Still, the device isn’t a magic bullet when it comes to addiction solutions. It’s only designed to be part of a larger, more comprehensive program of treatment. Craig Kinyon, President/CEO of the Indiana-based Reid Health, commented that the device couldn’t come at a better time. “Our health system recognizes the impact of heroin and opiate addiction on our communities. We have to attack this problem with all tools at our disposal,” Kinyon said. “We also recognize that technology alone won’t be effective without addiction counseling. In other words, we need to continually treat the ongoing disease of addiction.” When it comes to addiction and withdrawal symptoms, the implant may very well be exactly what the doctor ordered.
But Does it Actually Work?
Very few scientific, peer-reviewed studies on The Bridge exist, so it’s difficult to say just how effective the device truly is. Early signs, however, point to “very.” The USA Today piece observed that “a company-sponsored study of fewer than 50 patients found that almost 90 percent of people who used the device made it through the first week of detox and into secondary therapy.” Some of the most convincing evidence, however, can be found in the people profiled in the article. One 24-year-old heroin addict “made it through withdrawal and into counseling and onto medication-assisted treatment [and]has been sober ever since”—a feat the patient was unable to do with drugs like Suboxone or methadone.
Earlier this year, the Food and Drug Administration signed off on the device’s safety, which helps The Bridge gain traction with the medical community. In the interim, Innovative Health Solutions has been donating the device to local health departments throughout Indiana that don’t have inpatient treatment programs. At one facility in “the second smallest county in Indiana,” The Bridge successfully helped usher 37 patients through withdrawal. “It’s not a matter of if [the device]will work,” one of the center’s directors said in USA Today. “It’s a matter of will I ever see a case where it doesn’t work.”

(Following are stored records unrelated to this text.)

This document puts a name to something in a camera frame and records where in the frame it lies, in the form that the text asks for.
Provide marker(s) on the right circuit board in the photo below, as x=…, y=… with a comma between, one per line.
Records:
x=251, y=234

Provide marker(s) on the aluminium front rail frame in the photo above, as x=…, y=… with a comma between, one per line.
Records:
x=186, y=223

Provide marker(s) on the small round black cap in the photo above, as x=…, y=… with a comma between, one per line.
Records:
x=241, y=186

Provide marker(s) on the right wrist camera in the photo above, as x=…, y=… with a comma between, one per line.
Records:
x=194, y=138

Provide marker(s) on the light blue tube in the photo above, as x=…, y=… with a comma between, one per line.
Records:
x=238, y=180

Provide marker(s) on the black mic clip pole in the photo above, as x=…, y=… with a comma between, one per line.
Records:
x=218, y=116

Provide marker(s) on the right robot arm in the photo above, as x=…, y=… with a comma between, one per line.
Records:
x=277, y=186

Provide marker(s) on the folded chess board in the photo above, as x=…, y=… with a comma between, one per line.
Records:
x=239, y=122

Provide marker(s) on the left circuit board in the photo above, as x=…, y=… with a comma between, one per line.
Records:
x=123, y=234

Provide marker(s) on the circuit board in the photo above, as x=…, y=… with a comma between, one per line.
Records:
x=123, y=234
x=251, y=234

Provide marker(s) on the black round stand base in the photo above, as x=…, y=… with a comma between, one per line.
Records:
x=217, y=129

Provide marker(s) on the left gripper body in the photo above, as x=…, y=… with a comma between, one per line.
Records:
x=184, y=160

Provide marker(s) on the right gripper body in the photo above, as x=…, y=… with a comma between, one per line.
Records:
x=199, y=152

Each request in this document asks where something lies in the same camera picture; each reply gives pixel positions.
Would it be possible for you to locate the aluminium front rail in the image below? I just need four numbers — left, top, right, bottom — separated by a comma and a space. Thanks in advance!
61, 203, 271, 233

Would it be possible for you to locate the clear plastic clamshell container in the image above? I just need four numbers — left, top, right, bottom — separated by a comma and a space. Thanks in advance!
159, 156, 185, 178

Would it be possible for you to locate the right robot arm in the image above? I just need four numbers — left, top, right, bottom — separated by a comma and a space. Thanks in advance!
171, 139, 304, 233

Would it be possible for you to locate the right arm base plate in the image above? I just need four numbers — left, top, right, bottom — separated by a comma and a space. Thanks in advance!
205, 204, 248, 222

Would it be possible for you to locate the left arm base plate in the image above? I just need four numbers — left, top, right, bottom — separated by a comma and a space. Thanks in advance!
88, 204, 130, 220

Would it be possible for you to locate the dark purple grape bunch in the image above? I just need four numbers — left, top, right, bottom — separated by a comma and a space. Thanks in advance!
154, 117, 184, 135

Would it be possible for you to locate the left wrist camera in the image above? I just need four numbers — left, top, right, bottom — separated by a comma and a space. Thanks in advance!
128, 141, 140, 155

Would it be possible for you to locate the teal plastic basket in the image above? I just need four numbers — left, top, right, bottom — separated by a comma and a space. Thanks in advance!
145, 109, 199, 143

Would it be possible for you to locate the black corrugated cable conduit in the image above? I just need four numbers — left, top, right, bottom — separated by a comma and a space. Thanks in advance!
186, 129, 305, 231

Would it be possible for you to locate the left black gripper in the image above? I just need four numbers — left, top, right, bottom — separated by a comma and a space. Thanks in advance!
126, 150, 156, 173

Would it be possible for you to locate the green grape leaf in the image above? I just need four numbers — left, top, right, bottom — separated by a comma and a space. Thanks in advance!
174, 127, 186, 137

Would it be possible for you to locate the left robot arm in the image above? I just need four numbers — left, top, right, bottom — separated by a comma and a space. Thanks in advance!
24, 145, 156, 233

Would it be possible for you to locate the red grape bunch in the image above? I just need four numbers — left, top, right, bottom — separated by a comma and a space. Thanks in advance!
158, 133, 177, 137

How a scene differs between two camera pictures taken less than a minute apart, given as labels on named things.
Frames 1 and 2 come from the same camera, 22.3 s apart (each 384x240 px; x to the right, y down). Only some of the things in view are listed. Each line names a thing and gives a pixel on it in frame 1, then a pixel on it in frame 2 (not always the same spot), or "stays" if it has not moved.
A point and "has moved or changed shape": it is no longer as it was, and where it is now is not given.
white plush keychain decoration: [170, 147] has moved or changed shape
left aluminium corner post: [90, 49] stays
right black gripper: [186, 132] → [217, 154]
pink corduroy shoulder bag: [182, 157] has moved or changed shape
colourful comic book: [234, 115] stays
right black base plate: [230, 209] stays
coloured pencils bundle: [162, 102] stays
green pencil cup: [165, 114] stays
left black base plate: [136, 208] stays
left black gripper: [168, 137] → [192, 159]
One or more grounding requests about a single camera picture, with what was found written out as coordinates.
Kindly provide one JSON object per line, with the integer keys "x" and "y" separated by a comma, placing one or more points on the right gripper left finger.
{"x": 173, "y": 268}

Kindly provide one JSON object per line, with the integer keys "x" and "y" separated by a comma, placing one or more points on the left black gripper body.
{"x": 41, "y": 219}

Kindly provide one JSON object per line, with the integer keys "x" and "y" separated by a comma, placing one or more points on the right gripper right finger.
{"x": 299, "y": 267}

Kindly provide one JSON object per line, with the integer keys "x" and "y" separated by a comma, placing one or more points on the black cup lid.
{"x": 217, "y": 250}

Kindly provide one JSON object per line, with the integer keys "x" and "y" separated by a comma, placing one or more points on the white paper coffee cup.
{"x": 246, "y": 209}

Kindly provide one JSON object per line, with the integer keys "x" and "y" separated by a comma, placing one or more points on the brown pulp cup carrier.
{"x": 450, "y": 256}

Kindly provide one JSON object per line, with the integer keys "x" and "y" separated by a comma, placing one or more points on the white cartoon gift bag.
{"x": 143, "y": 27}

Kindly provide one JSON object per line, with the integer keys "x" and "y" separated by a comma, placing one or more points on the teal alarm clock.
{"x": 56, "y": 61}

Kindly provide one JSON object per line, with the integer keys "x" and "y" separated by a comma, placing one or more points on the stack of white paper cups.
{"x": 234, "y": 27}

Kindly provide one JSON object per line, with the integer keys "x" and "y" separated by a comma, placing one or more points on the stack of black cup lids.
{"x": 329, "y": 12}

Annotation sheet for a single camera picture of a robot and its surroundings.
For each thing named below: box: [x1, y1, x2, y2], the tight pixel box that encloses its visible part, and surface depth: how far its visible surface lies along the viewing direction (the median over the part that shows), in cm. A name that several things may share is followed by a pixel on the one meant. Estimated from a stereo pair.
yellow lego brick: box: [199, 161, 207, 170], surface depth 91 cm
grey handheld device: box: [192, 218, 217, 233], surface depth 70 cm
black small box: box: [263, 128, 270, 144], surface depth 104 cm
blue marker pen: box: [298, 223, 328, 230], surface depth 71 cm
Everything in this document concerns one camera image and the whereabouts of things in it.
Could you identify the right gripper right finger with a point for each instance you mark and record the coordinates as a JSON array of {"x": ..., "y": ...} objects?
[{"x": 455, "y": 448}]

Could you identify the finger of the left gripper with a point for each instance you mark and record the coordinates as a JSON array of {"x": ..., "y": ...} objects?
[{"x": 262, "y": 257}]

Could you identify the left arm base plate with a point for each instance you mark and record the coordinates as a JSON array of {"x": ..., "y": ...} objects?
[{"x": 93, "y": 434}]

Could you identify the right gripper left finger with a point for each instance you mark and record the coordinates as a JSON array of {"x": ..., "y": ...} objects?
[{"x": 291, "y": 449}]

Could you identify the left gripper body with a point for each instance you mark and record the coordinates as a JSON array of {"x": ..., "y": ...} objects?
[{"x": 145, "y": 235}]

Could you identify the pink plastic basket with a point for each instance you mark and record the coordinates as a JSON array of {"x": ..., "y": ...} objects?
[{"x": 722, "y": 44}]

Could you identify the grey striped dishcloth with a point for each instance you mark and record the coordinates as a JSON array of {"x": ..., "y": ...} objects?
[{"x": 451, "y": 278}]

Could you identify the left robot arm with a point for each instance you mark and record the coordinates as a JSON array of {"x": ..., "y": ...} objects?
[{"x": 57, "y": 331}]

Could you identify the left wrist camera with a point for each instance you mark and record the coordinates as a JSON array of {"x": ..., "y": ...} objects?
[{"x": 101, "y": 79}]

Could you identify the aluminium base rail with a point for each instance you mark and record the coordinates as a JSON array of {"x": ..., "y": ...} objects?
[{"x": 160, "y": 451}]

The devices each sell for $495, with the full treatment program running roughly $16,000 over the course of 16 months. One senator put that figure in context, arguing that many opioid addicts run afoul of the law. To put an addict in a correctional facility for one year, it would cost over $44,000—more than twice the cost of The Bridge treatment. “We have a very good opportunity to rehab an individual,” Indiana Senator Jim Merritt weighed in on the merits of The Bridge. “We need to make sure this is recognized as a disease and not a character flaw. We need to offer hope and empathy. But when you get down to it, in terms of dollars and cents, it’s crazy.” Plans are currently underway to get The Bridge covered through insurance. In the meantime, The Bridge proves that there aren’t any magic, quick-fix cures when it comes to the insidious, complex nature of addiction and withdrawal. The device is merely a much-needed nudge onto the road to recovery—a road that many heroin addicts wouldn’t necessarily walk on their own.